Describe the bug
When Arrow columns are null / all mixed nulls, cudf conversion fails. Failure modes seem different when we are reading a direct buffer vs from a file reader. This complicates scenarios when end-users provide files as we have little control in cleaning before ingest, only after.
Steps/Code to reproduce bug
Selectively uncomment bad1, bad2, bad3
import cudf, pandas as pd, pyarrow as pa
file_path = './arr0.arrow'
df = pd.DataFrame({
'ok1': ['a', 'b', 'c'],
'ok2': ['x', '', ''],
'ok3': ['x', None, None],
#'bad1': [None, None, None],
#'bad2': ['', '', '']
})
#df['bad3'] = None
arr0 = pa.Table.from_pandas(df, preserve_index=False)

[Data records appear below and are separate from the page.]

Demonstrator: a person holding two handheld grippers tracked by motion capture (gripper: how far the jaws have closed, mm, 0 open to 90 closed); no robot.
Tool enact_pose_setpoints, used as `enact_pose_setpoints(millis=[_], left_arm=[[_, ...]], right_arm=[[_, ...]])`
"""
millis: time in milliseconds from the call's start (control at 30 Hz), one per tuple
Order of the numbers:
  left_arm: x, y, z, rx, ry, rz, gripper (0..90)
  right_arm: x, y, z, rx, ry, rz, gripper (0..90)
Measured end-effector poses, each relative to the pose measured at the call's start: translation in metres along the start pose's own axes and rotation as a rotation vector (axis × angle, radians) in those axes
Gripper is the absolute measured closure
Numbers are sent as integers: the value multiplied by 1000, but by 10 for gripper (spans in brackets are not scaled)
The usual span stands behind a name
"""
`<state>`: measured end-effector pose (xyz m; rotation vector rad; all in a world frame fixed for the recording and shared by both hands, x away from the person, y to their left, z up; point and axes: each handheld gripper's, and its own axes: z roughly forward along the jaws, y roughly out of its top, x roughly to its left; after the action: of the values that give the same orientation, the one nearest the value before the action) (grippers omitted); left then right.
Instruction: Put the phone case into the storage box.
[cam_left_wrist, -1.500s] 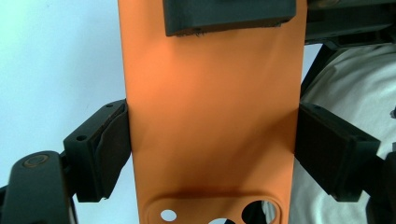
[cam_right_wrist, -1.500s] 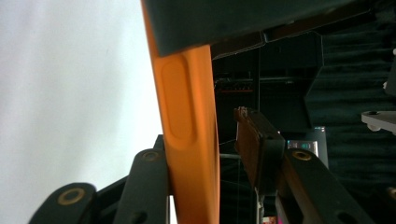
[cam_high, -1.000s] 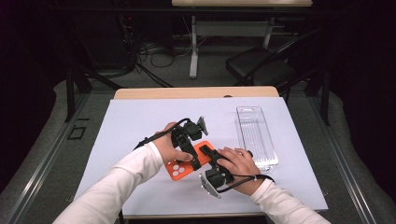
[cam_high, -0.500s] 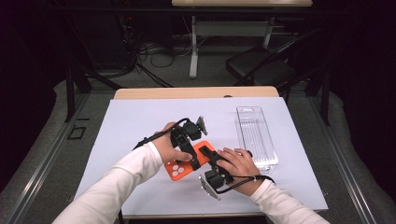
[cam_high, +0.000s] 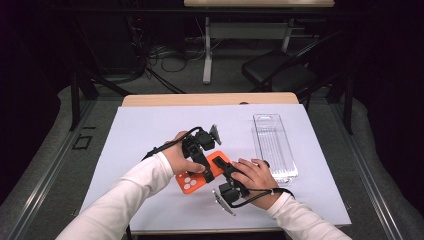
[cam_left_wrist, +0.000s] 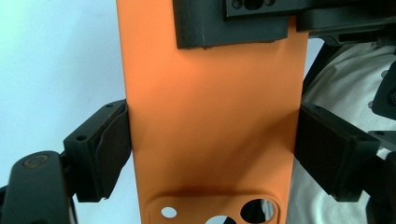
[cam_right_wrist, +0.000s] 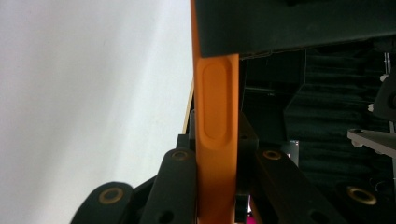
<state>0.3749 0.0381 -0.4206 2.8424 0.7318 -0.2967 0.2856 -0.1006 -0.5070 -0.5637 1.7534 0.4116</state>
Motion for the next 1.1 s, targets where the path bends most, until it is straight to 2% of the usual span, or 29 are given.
enact_pose_setpoints(millis=[400,533,600,900,1100], left_arm=[[1,-1,1,-13,-18,-9,156],[2,-1,1,-14,-36,-16,156],[2,-2,0,-34,-52,-25,155],[2,-2,-2,-40,-50,-18,154],[2,-2,-3,-48,-51,-29,155]], right_arm=[[1,0,-1,-4,-15,-14,848],[1,-1,-2,-7,-30,-9,854],[0,-2,-3,-12,-37,-20,857],[0,-3,-4,-5,-51,-18,859],[0,-4,-4,-3,-54,-22,859]])
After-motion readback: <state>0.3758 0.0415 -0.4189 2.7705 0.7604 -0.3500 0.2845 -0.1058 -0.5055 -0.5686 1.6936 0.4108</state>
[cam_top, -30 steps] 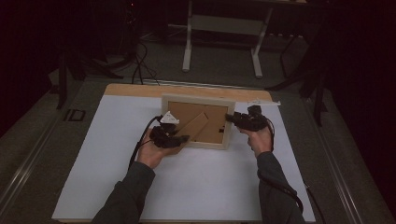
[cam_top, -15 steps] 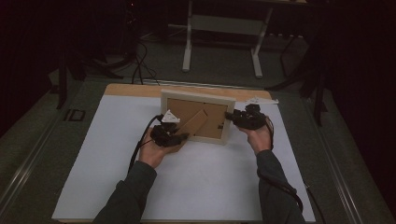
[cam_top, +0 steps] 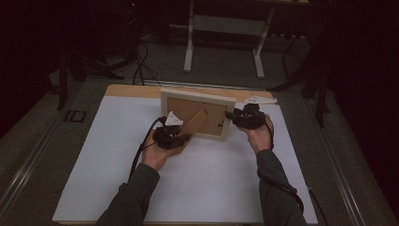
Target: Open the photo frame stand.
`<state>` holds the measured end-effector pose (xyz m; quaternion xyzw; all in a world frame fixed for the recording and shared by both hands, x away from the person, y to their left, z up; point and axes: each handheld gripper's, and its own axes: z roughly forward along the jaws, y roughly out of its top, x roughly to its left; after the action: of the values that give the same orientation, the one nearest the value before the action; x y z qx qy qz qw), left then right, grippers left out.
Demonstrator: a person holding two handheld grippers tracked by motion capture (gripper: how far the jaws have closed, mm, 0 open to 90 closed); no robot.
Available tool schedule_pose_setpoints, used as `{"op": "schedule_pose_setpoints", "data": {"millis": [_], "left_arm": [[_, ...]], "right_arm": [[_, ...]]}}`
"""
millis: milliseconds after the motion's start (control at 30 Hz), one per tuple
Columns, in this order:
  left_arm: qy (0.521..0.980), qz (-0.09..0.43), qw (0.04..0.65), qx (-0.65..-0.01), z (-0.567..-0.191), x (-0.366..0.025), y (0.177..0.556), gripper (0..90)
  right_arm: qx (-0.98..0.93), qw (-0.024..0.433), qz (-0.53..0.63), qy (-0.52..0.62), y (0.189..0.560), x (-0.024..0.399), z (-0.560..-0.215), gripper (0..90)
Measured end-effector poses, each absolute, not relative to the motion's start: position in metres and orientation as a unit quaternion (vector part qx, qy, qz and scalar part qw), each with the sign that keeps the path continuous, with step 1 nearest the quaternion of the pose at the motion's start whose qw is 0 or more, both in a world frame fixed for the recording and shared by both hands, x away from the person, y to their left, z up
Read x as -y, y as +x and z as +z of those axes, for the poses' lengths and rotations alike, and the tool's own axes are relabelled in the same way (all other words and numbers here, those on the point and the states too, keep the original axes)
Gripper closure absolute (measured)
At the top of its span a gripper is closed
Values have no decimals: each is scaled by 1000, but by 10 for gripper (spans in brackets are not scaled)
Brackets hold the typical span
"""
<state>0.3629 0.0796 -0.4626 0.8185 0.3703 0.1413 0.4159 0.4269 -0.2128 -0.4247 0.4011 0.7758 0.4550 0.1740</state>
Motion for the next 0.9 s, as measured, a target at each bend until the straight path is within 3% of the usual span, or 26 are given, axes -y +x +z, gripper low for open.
{"op": "schedule_pose_setpoints", "data": {"millis": [300, 900], "left_arm": [[825, 149, 403, -367, -470, -67, 362, 755], [825, 154, 397, -371, -468, -79, 366, 774]], "right_arm": [[-768, 173, 463, 407, 426, 214, -424, 615], [-772, 183, 466, 393, 410, 211, -425, 612]]}}
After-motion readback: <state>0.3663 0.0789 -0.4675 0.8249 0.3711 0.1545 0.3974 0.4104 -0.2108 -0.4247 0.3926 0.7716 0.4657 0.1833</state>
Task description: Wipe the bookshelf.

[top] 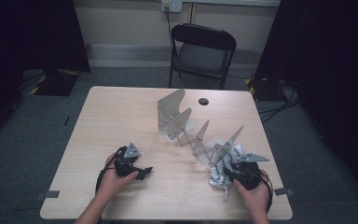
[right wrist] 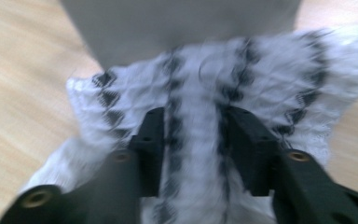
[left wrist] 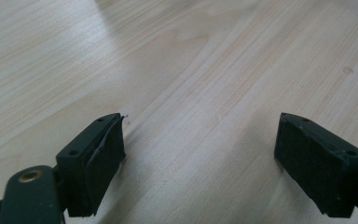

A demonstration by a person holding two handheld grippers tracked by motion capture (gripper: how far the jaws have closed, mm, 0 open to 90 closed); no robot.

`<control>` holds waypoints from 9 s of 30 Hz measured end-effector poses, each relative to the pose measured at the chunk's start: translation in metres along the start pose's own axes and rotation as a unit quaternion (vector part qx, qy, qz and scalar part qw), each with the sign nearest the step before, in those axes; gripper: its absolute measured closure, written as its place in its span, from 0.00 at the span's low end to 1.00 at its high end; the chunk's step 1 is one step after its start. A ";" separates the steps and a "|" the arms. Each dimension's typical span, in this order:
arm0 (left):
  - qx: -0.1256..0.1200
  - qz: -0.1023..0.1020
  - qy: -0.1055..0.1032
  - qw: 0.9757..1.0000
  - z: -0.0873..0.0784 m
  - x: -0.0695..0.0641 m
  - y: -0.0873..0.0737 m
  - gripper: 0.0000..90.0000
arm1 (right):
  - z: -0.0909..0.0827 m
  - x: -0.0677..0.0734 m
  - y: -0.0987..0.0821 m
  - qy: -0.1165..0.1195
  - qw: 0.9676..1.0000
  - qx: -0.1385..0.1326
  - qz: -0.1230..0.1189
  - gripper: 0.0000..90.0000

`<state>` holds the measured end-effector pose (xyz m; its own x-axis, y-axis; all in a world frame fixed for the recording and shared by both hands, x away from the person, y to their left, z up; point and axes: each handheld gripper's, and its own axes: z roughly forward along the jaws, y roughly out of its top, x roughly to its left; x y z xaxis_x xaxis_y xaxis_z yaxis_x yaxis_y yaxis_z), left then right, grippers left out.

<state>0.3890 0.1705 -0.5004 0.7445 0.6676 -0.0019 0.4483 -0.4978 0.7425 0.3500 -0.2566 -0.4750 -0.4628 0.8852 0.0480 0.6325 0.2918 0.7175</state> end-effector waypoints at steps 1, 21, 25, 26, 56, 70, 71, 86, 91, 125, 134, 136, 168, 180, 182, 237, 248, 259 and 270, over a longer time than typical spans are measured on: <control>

writer = pa.RecordBatchFileWriter(file_path, arr0.schema)
writer.write(arr0)
writer.close()
# Test pa reads file without exn
reader = pa.ipc.open_file(file_path)
arr1 = reader.read_all()
arr1.to_pandas()
# Test cudf reads orig buffer without exn
gdf1 = cudf.DataFrame.from_arrow(arr0)
# Test cudf reads file without exn
gdf2 = cudf.DataFrame.from_arrow(arr1)
Expected behavior
No exceptions to be thrown
Environment overview (please complete the following information)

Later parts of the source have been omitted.